PROBLEM:
Which lines in the entries below contain the string "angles"? Show each of them in full.

RAW DATA:
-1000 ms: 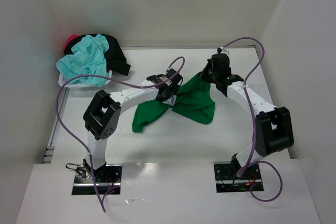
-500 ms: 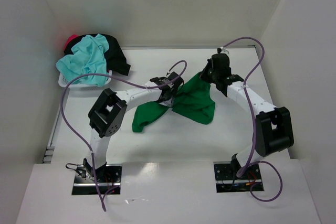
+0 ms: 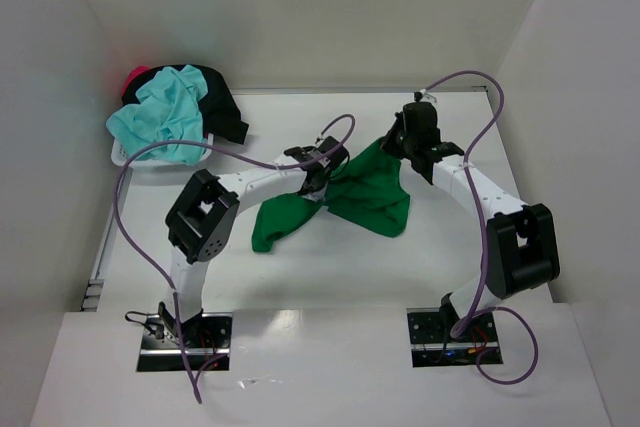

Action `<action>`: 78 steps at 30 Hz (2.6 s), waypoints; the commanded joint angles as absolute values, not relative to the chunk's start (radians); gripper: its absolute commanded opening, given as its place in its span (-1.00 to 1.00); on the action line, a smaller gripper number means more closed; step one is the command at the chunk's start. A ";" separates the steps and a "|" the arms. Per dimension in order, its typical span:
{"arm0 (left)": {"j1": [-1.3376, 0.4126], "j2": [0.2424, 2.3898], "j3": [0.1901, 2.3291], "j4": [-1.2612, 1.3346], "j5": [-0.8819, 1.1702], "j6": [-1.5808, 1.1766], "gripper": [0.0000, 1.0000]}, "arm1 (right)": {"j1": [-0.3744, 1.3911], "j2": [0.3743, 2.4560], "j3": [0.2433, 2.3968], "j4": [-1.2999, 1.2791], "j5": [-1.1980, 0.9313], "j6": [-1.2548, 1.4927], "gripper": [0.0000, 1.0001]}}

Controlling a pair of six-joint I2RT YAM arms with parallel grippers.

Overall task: Fold and stack the t-shirts
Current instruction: Flatten out the tshirt

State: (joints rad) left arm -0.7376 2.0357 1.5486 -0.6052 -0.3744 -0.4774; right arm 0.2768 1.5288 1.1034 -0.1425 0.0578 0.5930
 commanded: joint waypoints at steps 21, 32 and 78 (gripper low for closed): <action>-0.581 1.258 1.809 -0.673 -0.523 -0.334 -1.00 | 0.160 1.135 1.621 -0.408 0.081 0.515 -1.00; -0.581 0.829 1.710 -0.713 -0.492 -0.396 -1.00 | 0.160 0.842 1.762 -0.532 -0.093 0.566 -1.00; -0.198 2.170 1.835 -0.276 -0.339 -0.456 -1.00 | 0.052 2.055 1.684 -0.081 0.069 0.624 -1.00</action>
State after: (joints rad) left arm -0.2016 2.1311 1.7844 -0.2989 -0.3603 -0.4915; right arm 0.0624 2.0224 1.5768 -0.1150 0.0486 0.6529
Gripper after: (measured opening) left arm 0.010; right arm 0.004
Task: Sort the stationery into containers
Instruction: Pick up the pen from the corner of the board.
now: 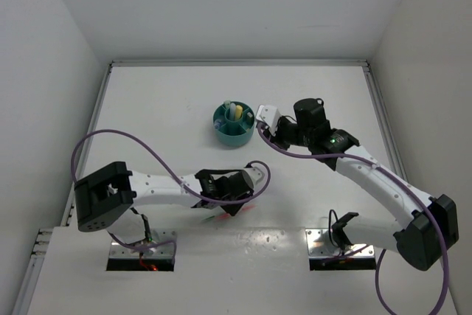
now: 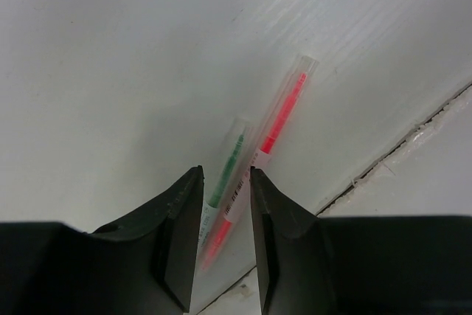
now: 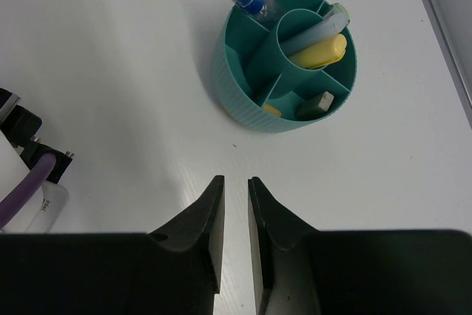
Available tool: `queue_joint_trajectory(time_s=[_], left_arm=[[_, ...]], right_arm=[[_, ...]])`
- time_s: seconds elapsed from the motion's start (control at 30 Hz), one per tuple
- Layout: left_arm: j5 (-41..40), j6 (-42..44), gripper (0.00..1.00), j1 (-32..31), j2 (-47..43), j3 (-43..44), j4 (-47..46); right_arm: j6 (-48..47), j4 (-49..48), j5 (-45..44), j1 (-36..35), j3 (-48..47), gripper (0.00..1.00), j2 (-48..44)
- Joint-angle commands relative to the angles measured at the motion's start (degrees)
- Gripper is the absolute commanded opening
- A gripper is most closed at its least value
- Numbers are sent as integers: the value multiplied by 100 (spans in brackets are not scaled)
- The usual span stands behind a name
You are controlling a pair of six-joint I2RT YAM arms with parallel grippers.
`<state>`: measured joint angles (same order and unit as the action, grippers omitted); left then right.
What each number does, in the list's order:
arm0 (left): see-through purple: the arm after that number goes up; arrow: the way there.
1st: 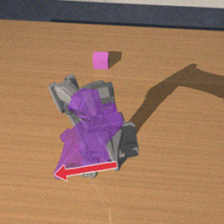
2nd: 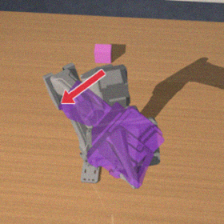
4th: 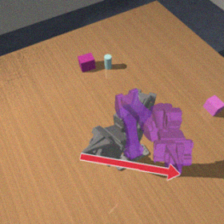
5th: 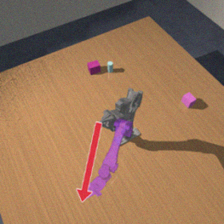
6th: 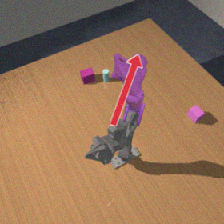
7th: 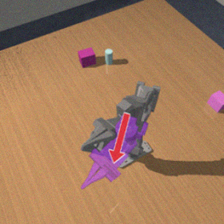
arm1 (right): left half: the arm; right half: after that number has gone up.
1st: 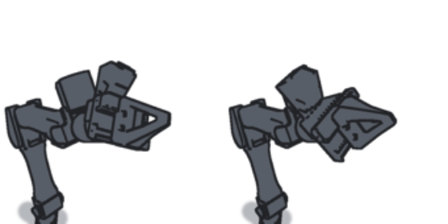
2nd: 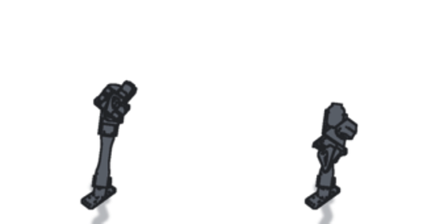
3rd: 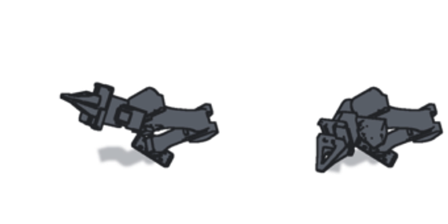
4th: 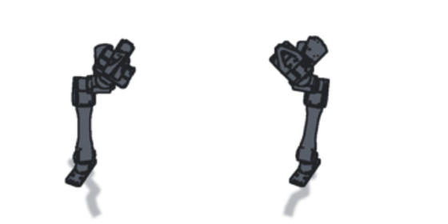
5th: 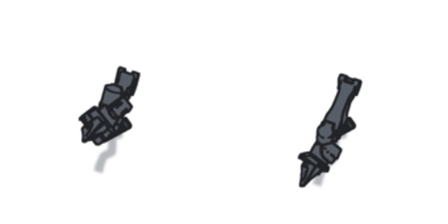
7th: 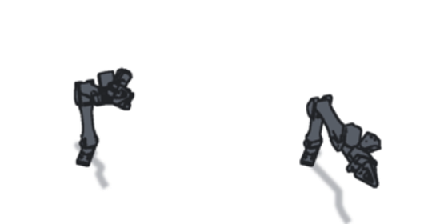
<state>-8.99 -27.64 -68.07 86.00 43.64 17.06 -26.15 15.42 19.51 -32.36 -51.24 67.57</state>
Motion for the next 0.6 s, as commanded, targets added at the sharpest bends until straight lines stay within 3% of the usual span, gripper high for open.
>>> queue_joint_trajectory(time_s=[0.0, 0.57], left_arm=[[-59, 39, 37, 110, 40, -22, -194], [56, 92, 35, 216, 216, -75, -247]], right_arm=[[22, -241, 44, 19, -79, 19, -51], [22, -241, 44, 72, -26, 19, -156]])
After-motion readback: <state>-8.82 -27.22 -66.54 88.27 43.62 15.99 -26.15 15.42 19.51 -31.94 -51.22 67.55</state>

RESULT:
Action `<action>`: 78 steps at 30 Hz (2.6 s), waypoints; the commanded joint angles as absolute values, not relative to the chunk's start (radians); gripper: its absolute commanded opening, given as its place in its span (-1.00 to 1.00); on the action line, a smaller gripper number means more closed; step one is the command at the chunk's start. A ";" separates the steps and a "|" the arms. Per dimension in order, its typical span:
- Joint-angle commands relative to the angles measured at the motion's start (degrees)
`<state>`: measured joint angles (same order and unit as the action, grippers omitted); left then right.

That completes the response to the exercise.